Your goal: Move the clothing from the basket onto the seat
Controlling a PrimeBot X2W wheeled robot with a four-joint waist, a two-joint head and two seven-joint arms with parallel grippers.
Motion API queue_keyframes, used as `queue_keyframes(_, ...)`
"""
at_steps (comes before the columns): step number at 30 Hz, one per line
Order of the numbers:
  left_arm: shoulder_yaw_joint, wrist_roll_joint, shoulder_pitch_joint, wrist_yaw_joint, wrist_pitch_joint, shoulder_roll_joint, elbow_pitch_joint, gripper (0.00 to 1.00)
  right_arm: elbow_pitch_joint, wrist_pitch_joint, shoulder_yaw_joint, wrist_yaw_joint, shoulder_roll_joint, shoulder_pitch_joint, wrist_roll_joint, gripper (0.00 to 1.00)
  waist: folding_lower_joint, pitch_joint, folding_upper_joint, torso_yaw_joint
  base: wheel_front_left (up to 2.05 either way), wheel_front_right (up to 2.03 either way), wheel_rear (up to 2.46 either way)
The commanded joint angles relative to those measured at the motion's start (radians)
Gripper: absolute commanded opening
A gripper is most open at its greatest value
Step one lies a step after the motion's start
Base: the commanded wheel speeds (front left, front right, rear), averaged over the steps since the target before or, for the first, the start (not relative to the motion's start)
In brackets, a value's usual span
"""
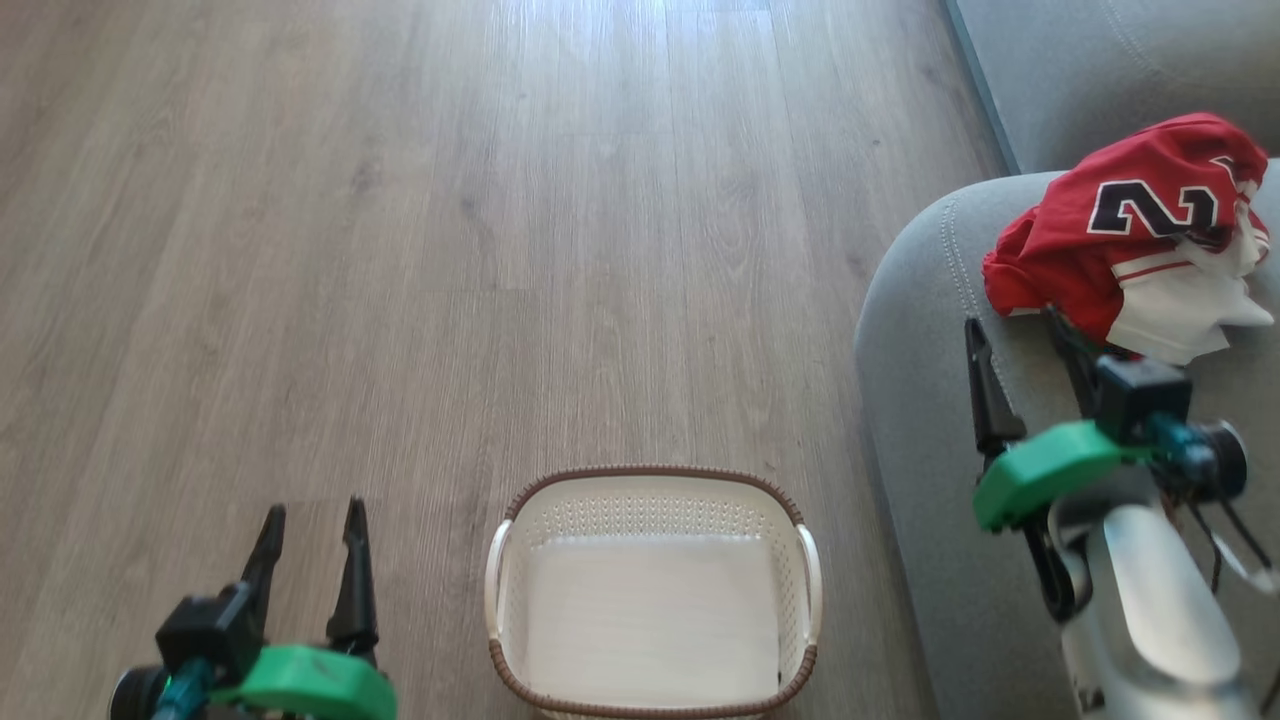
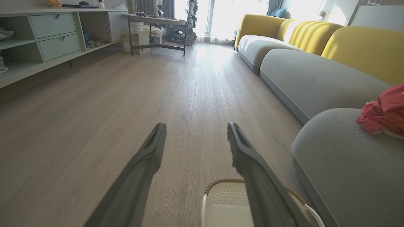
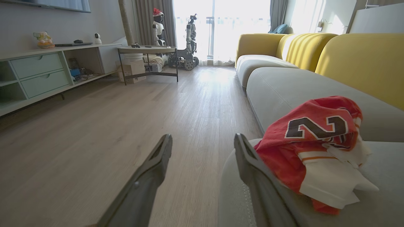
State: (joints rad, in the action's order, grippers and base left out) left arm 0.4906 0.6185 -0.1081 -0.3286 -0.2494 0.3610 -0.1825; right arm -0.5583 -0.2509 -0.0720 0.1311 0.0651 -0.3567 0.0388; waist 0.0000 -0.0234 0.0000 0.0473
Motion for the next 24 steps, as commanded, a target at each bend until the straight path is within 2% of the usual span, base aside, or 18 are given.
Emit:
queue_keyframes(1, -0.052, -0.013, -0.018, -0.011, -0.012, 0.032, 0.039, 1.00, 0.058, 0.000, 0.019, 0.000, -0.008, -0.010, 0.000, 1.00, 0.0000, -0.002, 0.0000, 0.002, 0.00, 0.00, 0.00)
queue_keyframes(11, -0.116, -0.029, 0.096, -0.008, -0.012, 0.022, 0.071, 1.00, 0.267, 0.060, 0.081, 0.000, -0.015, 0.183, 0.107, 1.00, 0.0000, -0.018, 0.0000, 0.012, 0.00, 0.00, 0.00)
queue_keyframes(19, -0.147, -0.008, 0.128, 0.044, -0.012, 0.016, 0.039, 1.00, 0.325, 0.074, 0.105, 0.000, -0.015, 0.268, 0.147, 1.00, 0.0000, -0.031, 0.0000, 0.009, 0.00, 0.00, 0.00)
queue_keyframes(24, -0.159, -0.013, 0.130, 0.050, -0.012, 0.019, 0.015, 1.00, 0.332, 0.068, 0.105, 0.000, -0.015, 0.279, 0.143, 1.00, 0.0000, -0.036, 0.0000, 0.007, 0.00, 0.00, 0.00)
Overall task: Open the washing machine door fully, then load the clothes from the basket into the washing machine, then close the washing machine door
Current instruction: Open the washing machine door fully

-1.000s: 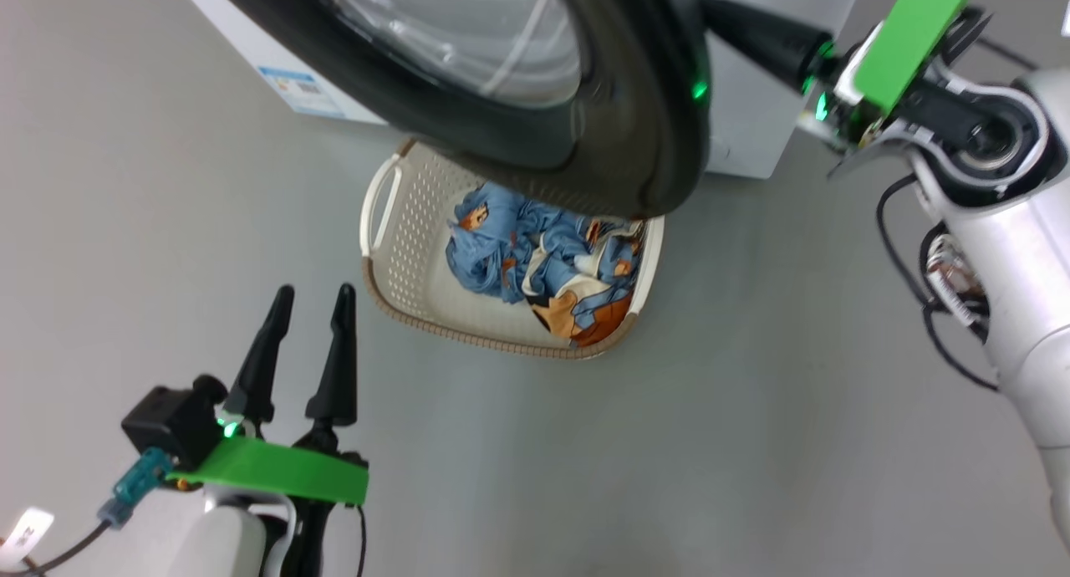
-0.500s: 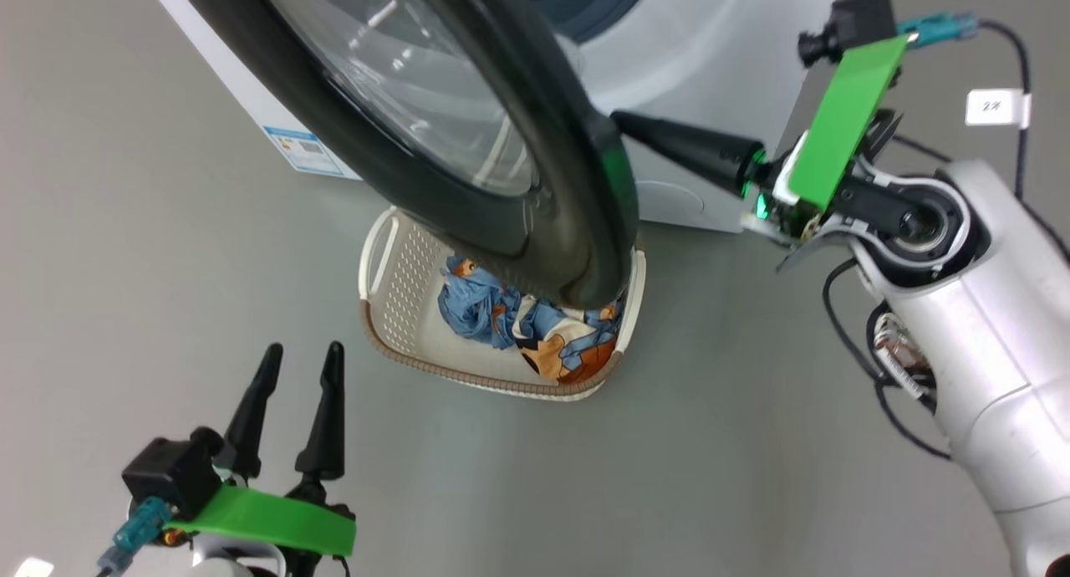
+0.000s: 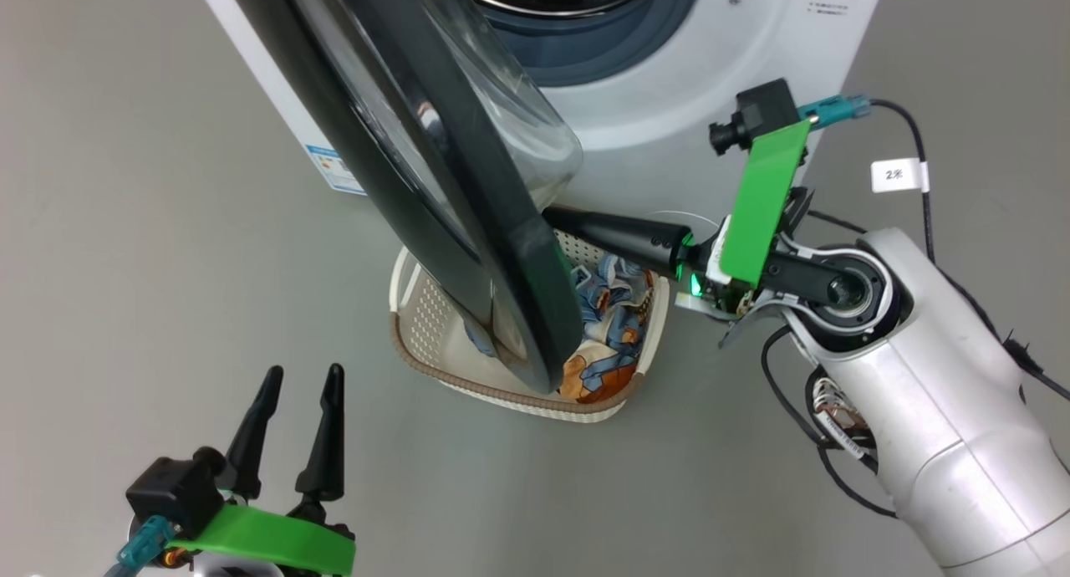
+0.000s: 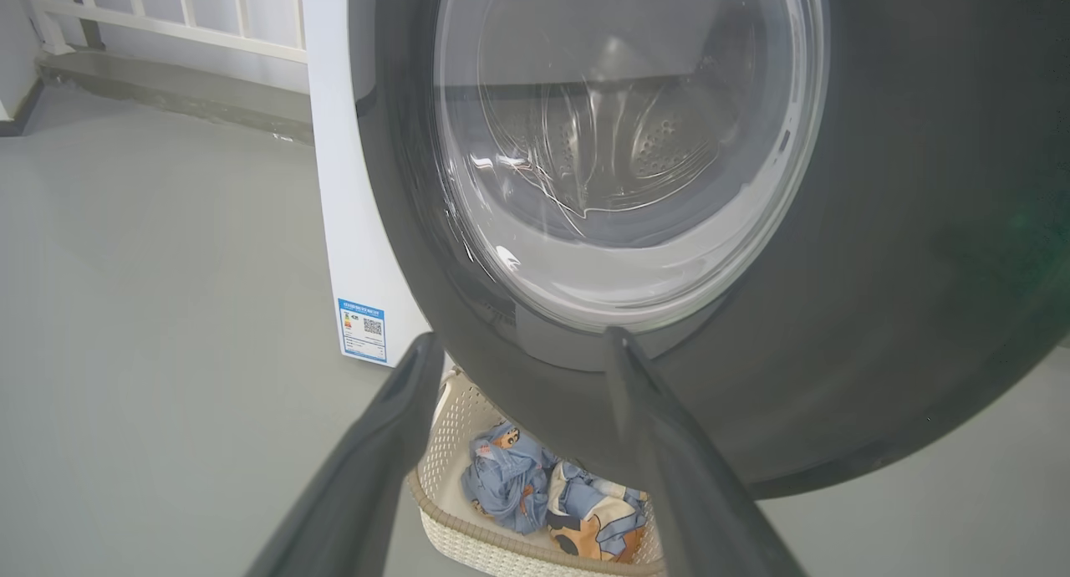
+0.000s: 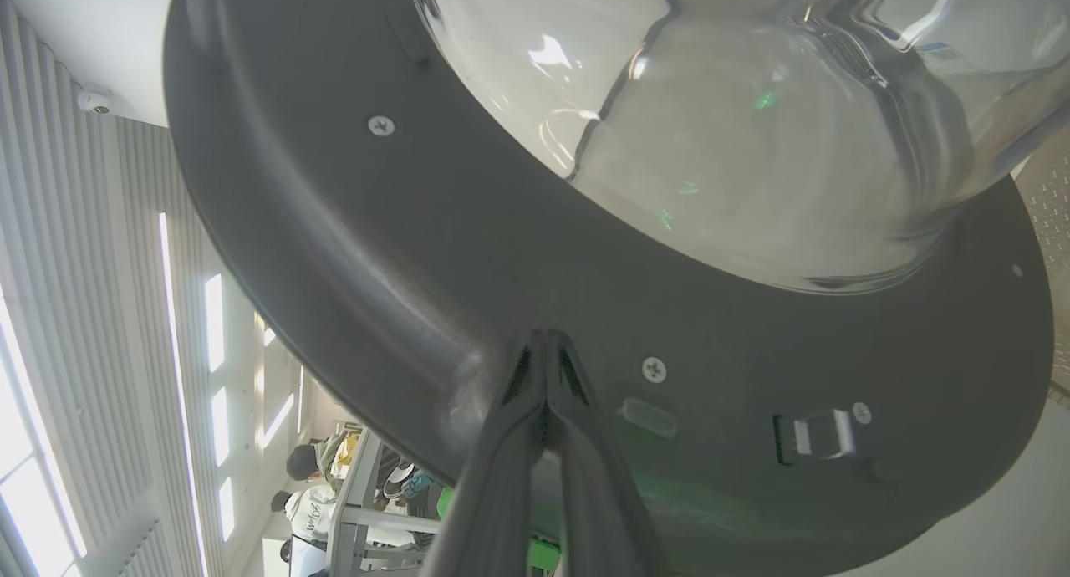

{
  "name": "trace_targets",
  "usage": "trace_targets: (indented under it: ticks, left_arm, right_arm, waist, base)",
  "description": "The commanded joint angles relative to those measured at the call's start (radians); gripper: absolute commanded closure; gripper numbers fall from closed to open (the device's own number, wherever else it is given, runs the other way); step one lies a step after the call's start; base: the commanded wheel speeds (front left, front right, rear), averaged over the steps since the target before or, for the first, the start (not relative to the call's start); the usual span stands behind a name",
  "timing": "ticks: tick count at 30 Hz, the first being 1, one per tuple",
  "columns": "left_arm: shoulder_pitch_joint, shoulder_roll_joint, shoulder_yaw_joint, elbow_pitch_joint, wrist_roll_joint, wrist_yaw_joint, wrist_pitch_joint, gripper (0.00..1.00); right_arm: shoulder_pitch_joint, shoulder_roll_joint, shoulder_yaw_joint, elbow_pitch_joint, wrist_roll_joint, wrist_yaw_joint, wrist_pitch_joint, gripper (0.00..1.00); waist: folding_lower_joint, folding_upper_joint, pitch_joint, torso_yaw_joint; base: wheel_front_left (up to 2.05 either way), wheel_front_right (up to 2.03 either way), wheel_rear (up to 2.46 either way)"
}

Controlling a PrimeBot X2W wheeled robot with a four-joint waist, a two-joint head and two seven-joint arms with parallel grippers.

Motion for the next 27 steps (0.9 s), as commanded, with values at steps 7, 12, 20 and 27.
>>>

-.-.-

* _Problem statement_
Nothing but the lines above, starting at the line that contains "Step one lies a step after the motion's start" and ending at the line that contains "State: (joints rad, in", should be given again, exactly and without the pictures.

* _Answer to this problem_
Step one lies a step after the motion's start
Base: the commanded wheel speeds (front left, front right, rear), averaged over the steps since the target before or, for the first, the start (not relative to the motion's start)
In brackets, a value's usual span
"""
State: (joints rad, in the action's order, grippers and base left out) left arm 0.4906 0.6185 -0.1081 -0.3286 -0.2494 0.3610 -0.1825; right arm -0.5583 -0.2509 -0.0720 0.1311 0.0651 -0.3567 0.0388; waist 0.0000 -0.0234 0.0000 0.0473

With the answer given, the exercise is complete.